• Instructions for the task:
Could you retype, exactly and with no pictures, only the lines from the first line of the records below through the line that contains "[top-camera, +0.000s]"?

• Given data:
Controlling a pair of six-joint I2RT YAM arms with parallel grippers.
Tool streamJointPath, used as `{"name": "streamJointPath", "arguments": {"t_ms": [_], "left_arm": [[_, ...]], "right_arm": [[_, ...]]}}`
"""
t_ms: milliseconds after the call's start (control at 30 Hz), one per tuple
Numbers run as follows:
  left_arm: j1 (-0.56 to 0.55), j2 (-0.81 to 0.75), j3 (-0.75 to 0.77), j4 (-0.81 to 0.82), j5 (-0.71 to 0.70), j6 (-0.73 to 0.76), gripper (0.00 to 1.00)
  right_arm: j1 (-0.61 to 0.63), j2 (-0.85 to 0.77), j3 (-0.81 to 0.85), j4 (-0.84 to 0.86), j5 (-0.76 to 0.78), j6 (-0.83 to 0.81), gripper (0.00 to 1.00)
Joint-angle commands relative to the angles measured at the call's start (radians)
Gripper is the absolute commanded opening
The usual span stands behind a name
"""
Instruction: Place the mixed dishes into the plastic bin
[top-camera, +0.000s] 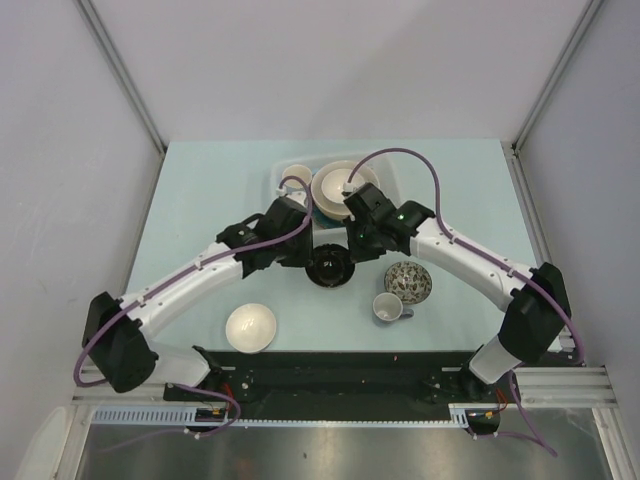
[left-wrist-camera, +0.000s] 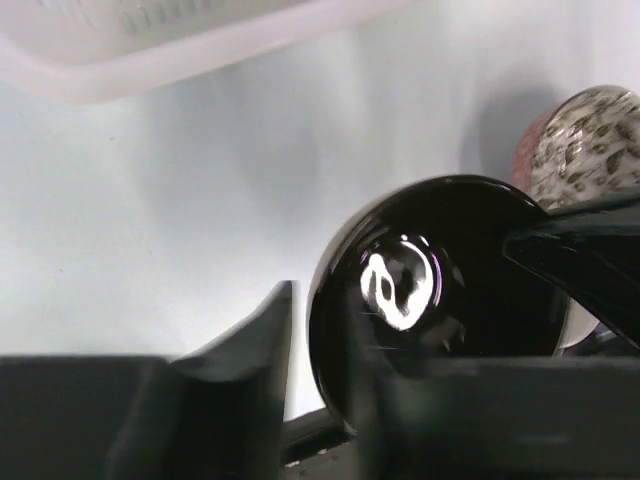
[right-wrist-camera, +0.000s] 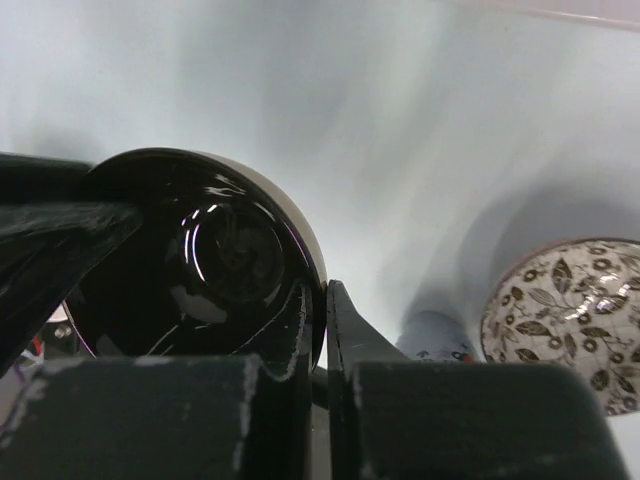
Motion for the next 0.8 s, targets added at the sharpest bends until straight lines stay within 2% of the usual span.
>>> {"name": "streamJointPath", "arguments": {"t_ms": [0,67,133,167,233,267,367,500,667,767], "left_arm": [[0.013,-0.101,-0.005,0.06,-0.043,-0.017,0.46],[0.016,-0.129,0.003,0.052,-0.108,-0.018,0.67],[0.025,-0.146,0.006,0.065,-0.121,0.004,0.67],[0.028,-0.163,0.011,0.059,-0.15,0.003,0.75],[0.033,-0.178,0.028,0.028,-0.184,0.003,0.81],[0.037,-0.196,0.034,0.014,-0.23,-0.001,0.87],[0.068,-0.241,0.029,-0.003,-0.259,0.007,0.9],[0.137,-0.262,-0.005,-0.003,-0.218,0.021,0.9],[0.162,-0.276,-0.043,-0.007,-0.196,0.018,0.89],[0.165,-0.286,-0.075,-0.01,-0.187,0.015,0.88]], "right_arm": [[-0.002,-0.027,0.014,0.044,0.064,0.003,0.0],[-0.007,-0.047,0.014,0.052,0.072,-0.003,0.0],[-0.016,-0.058,0.019,0.064,0.079,-0.008,0.0],[-0.027,-0.064,0.022,0.068,0.076,-0.009,0.0],[-0.037,-0.065,0.056,0.068,0.075,-0.012,0.0],[-0.042,-0.064,0.077,0.067,0.078,-0.02,0.0],[-0.067,-0.032,0.191,0.056,0.127,-0.064,0.0],[-0.128,0.095,0.404,0.01,0.144,-0.161,0.0],[-0.249,0.301,0.653,0.016,0.093,-0.216,0.0],[-0.298,0.451,0.79,-0.036,0.061,-0.224,0.0]]}}
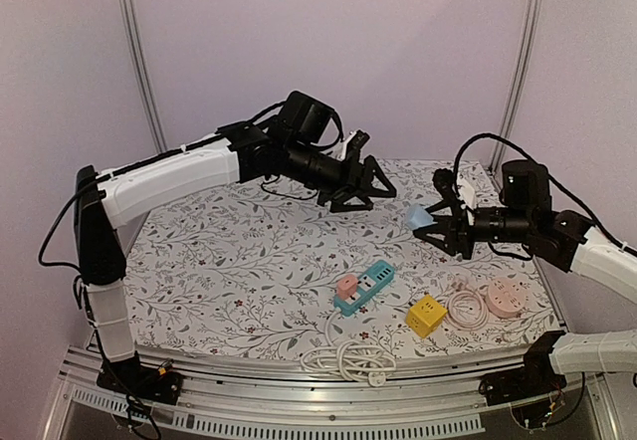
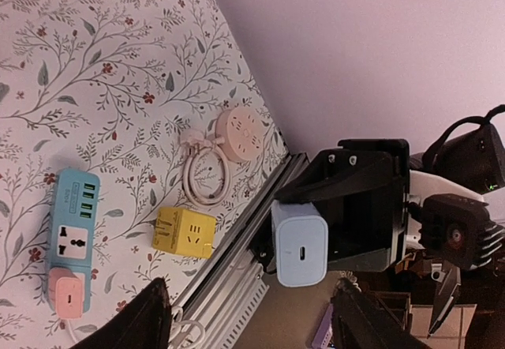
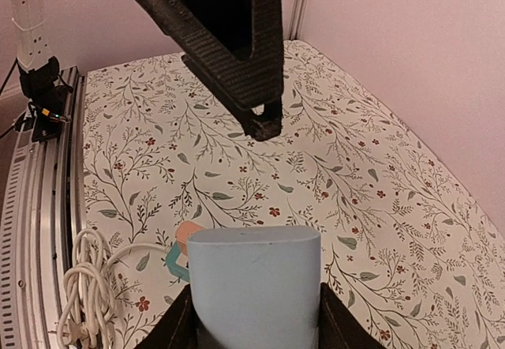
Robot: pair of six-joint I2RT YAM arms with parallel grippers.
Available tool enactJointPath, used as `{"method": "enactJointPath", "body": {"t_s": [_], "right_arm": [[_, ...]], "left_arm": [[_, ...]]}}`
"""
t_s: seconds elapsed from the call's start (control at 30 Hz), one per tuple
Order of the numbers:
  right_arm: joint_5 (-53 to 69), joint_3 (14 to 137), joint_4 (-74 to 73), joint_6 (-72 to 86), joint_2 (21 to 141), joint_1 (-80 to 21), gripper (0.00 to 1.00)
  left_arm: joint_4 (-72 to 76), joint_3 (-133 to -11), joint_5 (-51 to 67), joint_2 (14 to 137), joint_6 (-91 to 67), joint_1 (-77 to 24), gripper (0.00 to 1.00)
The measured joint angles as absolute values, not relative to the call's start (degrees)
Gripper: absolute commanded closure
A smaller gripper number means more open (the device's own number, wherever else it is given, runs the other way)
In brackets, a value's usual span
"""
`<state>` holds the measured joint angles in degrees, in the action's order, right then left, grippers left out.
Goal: Insert the plug
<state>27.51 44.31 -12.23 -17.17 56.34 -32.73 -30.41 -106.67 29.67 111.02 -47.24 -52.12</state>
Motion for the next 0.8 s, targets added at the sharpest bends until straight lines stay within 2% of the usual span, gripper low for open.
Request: {"method": "enactJointPath", "body": {"t_s": [0.8], "right_arm": [[28.8,45.7,-11.6,-21.3,59.4,-36.0,1.0]], "left_arm": [[-29.3,-106.6,29.2,111.0,-47.9,-56.9,0.4]]}}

• Answer to this task:
Controlling a pair of six-joint I2RT YAM arms with parallel grippers.
Tool streamJointPath, used as `{"name": "streamJointPath", "arguments": {"t_ms": [_], "left_arm": [[_, ...]], "right_arm": [[_, ...]]}}`
"""
t_ms: milliseconds after the call's start (control at 30 Hz), one per tuple
Numbers run as follows:
  left_arm: j1 (-0.56 to 0.55), j2 (-0.81 to 0.75), j3 (-0.75 to 0.77), j4 (-0.81 to 0.82), j5 (-0.71 to 0.70), j6 (-0.73 to 0.76), gripper (0.00 to 1.00)
  right_arm: j1 (-0.61 to 0.63), j2 (-0.85 to 0.77), j3 (-0.81 to 0.85), j4 (-0.84 to 0.86), j5 (-0.76 to 0.78), j6 (-0.83 to 0.81), gripper (0.00 to 1.00)
Joint-angle commands relative to the angles measured at the call's start (radians)
Gripper is the absolute commanded opening
The usual span stands behind a name
"""
Instruction: Place the mixed dishes into the plastic bin
[top-camera, +0.000s] 

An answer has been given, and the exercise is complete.